Thursday, 28 de November de 2024 ISSN 1519-7670 - Ano 24 - nº 1316

>>O carnaval de Arruda
>>O ridículo do outro lado

O carnaval de Arruda

Os jornais da quarta-feira de cinzas não deixam dúvida: este foi o carnaval do Arruda.

O governador licenciado do Distrito Federal, que passou os quatro dias da folia encarcerado preventivamente, é um caso inédito na política nacional, pelo menos em tempos democráticos.

No período em que o Brasil costuma vestir suas fantasias, ele representou, no noticiário, o elemento de uma possível nova realidade.
 
As revistas semanais, que vieram com edições carnavalescas, não pouparam o recolhimento de Arruda.

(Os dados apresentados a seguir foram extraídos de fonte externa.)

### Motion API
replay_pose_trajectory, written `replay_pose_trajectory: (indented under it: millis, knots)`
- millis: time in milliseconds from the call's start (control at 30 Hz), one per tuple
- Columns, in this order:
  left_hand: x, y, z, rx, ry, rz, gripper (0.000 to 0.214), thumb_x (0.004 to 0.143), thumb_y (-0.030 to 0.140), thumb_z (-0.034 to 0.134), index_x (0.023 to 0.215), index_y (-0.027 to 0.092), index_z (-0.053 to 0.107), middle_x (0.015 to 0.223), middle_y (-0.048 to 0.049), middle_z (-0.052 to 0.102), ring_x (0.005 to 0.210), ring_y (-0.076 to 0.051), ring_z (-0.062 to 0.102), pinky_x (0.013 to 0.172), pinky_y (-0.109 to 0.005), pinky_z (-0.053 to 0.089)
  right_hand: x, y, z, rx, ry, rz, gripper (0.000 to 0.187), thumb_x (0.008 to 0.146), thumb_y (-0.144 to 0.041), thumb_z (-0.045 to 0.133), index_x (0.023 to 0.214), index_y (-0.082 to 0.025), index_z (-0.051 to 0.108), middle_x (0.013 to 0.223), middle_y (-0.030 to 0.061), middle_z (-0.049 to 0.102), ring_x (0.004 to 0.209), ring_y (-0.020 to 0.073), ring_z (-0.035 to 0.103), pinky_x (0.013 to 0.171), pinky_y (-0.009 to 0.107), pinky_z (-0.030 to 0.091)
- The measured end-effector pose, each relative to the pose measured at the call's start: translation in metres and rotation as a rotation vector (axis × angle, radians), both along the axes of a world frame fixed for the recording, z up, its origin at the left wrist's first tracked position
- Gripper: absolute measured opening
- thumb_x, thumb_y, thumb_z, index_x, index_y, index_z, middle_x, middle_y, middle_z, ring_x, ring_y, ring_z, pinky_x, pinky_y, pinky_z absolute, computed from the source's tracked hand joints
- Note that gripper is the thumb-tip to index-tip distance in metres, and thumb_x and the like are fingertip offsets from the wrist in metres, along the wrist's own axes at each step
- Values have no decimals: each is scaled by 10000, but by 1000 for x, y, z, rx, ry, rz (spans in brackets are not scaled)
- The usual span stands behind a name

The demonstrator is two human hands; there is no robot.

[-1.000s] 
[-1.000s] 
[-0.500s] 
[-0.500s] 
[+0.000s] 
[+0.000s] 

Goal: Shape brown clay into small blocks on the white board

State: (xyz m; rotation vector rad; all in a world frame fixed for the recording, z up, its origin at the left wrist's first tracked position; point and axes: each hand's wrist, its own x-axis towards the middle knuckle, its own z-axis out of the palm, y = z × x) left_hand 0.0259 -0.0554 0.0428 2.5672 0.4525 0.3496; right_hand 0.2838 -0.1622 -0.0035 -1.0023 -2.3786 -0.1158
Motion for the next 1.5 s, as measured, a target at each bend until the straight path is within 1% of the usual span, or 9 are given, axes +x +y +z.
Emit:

A revista Época, que havia anunciado antes dos outros veículos, em sua edição online, a decisão do Superior Tribunal de Justiça, de prende-lo por atrapalhar as investigações do caso chamado “mensalão do DEM”, trouxe na capa uma manchete sem contemplação: “Acabou a farra de Arruda”, fazendo um trocadilho com o carnaval.

No interior da reportagem, trechos de investigações que a revista do grupo Globo já havia publicado em edições anteriores, para refrescar a memória dos leitores.
 
Carta Capital e IstoÉ também avançaram na tarefa de lembrar o leitor que não apenas o governador licenciado, mas também seu vice, o empresário Paulo Octávio, e quase metade dos deputados distritais de Brasília precisam ter apuradas suas responsabilidades.

Nem mesmo a revista Veja poupou Arruda, mas seu material mais interessante só pode ser lido no blog Radar-online.

A revista da Editora Abril não pode escapar de sua própria história: por mais agressiva que procure parecer agora, ao noticiar o escândalo de Brasília, não dá para esquecer que, em julho do ano passado, Veja havia oferecido ao então governador a entrevista principal da edição número 2.121 em suas outrora nobres páginas amarelas.
 
“Ele deu a volta por cima”, dizia então o título da entrevista, que procurava mostrar o governador como um político capaz de superar seus próprios erros e seguir adiante.

Na ocasião, chegou a ser noticiado que a decisão editorial, honrosa para José Roberto Arruda, havia passado pelo departamento comercial da revista.

O governo de Brasília havia firmado parceria com a Abril para distribuir milhares de exemplares de Veja nas escolas públicas do Distrito Federal, mas quem revelou a negociação não foi a grande imprensa.

Foi uma blogueira de Brasília, Paola Lima, que publicou cópias da documentação que previa a compra de revistas, no total de R$ 442.462,50, durante um ano.

Esse foi o preço da entrevista de Arruda.
 
O ridículo do outro lado

Os jornais diários trataram de acompanhar a rotina do governador licenciado na cadeia.

Visitas que recebeu, o que comeu, o que andou fazendo para matar o tempo.

Também mantiveram o leitor atualizado com relação aos esforços do governador interino, Paulo Octávio, para se manter no cargo e escapar do envolvimento no esquema de distribuição de propinas.

Quem desviou os olhos do noticiário carnavalesco ficou sabendo que Paulo Octávio já pensa em renunciar ao cargo, para evitar maiores prejuízos aos seus negócios.
 
Como tem sido noticiado, o vice-governador de Brasília pertence à nova geração daquela casta de empresários que, desde o tempo da construção da capital federal, há 50 anos, realizam o milagre do capitalismo às custas de negócios na área pública.

Mas essa não é uma história que veremos com freqüência nos jornais.

O noticiário também nos conta que a quadrilha pretende entregar para sacrifício parte de seus integrantes, para evitar medidas mais severas.

Nesta quarta-feira de cinzas, os jornais dizem que a Câmara do Distrito Federal vai cassar três dos oito deputados envolvidos diretamente no escândalo, para tentar evitar a intervenção federal.
 
O noticiário também traz algumas curiosidades, como, por exemplo, o esforço da imprensa para mostrar o chamado “outro lado” da questão.

A obrigação de oferecer amplo direito de defesa, que não vale para todos os escândalos, pode criar situações patéticas.

Diante da obrigação de entrevistar o advogado do governador preso, os jornais publicam diálogos do tipo: “o que o senhor tem a dizer?” – e a resposta: “que o meu cliente é inocente” – como se algum advogado fosse dizer o contrário.

Todos os jornais destacaram a declaração do advogado de Arruda, que reclamou que seu cliente não foi ouvido antes de ser preso.

Ora, nenhum jornal se lembrou de esclarecer que Arruda foi ouvido, sim, e não apenas foi ouvido. Ele também foi visto, em cenas gravadas e profusamente difundidas pela televisão e pela internet.

Arruda caiu no jornalismo das redes sociais, do qual não há negociata que o livre.